Improving formability and retaining dislocation hardening of heavily cold-worked Al alloy by fast heating and fast deformation

2021 
Abstract A certain amount of aluminum alloy sheets are supplied in heavily cold-worked (HCW) state, e.g. H temper. Cold deformation can greatly improve the strength while significantly degrade the ductility of metals, leading to a low formability of cold-worked alloy. A fast heating and fast deformation (FHFD) method is developed to enhance the formability without appreciable sacrifice of dislocation hardening in HCW AA2219 aluminum alloy. The FHFD incorporates heating to 100–350 °C by induction heating and holding for less than 5 s before tensile deformation at 0.1s-1 to reduce the processing time at elevated temperature. The microstructure evolution of HCW alloy during FHFD and subsequent artificial aging is observed in detail by transmission electron microscopy.
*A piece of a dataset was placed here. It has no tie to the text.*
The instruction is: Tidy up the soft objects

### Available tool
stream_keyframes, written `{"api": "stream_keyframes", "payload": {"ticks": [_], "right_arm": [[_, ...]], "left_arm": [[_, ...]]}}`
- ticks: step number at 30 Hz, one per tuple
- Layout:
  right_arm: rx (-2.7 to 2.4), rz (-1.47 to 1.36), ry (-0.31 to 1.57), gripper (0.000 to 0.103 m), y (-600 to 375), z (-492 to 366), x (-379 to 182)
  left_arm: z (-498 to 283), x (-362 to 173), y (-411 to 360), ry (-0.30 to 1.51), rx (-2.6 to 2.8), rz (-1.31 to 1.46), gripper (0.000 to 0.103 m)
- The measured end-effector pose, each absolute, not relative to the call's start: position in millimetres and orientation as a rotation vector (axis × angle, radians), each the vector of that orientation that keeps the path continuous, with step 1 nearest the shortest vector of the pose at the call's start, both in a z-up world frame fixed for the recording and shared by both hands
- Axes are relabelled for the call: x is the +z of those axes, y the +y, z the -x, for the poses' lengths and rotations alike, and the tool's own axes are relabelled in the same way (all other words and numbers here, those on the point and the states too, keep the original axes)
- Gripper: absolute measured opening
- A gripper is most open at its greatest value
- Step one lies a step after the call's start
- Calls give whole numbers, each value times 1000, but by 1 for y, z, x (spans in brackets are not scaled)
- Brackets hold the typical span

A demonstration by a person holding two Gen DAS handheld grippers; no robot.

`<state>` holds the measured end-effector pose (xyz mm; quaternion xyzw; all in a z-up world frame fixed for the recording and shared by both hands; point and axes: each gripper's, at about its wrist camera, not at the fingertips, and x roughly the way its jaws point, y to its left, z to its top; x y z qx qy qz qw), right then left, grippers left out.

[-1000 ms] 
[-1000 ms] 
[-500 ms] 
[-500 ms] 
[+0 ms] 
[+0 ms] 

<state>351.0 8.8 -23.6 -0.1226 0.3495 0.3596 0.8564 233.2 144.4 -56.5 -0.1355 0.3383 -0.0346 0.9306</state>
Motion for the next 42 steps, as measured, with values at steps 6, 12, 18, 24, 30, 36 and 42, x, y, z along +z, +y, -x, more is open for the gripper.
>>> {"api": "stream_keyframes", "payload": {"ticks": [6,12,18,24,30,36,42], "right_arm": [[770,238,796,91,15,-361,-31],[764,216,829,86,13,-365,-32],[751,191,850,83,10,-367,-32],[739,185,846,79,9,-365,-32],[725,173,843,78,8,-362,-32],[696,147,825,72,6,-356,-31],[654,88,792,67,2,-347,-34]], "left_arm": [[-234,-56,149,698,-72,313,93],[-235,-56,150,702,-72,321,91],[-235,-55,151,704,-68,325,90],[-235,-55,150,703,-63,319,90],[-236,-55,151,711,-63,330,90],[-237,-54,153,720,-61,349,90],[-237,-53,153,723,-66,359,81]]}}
Compared with room temperature tests, the yield strength is reduced by ∼150MPa while the elongation to fracture is increased by ∼3 times at 200 °C. The obtained strength-ductility synergy after post-aging at 120 °C is much better than that in the T8 alloy, as is ascribed to a high dislocation density and a bimodal distribution of θ'/θ" precipitates. Although deformation above 250 °C could further improve the formability, it results in a considerable loss of both strength and ductility in the deformed and post-aged alloy, due to the substantial precipitate coarsening and dislocation recovery during deformation. Constitutive modeling based on the dislocation density can accurately describe the deformation behavior during FHFD and suggests the dynamic recovery determines the uniform deformability. Our findings reveal that FHFD at appropriate temperature can effectively improve the formability and prevent the dislocation recovery as well as precipitate coarsening in HCW alloy. The new process has the potential to form HCW alloy parts and simultaneously acquire excellent performance.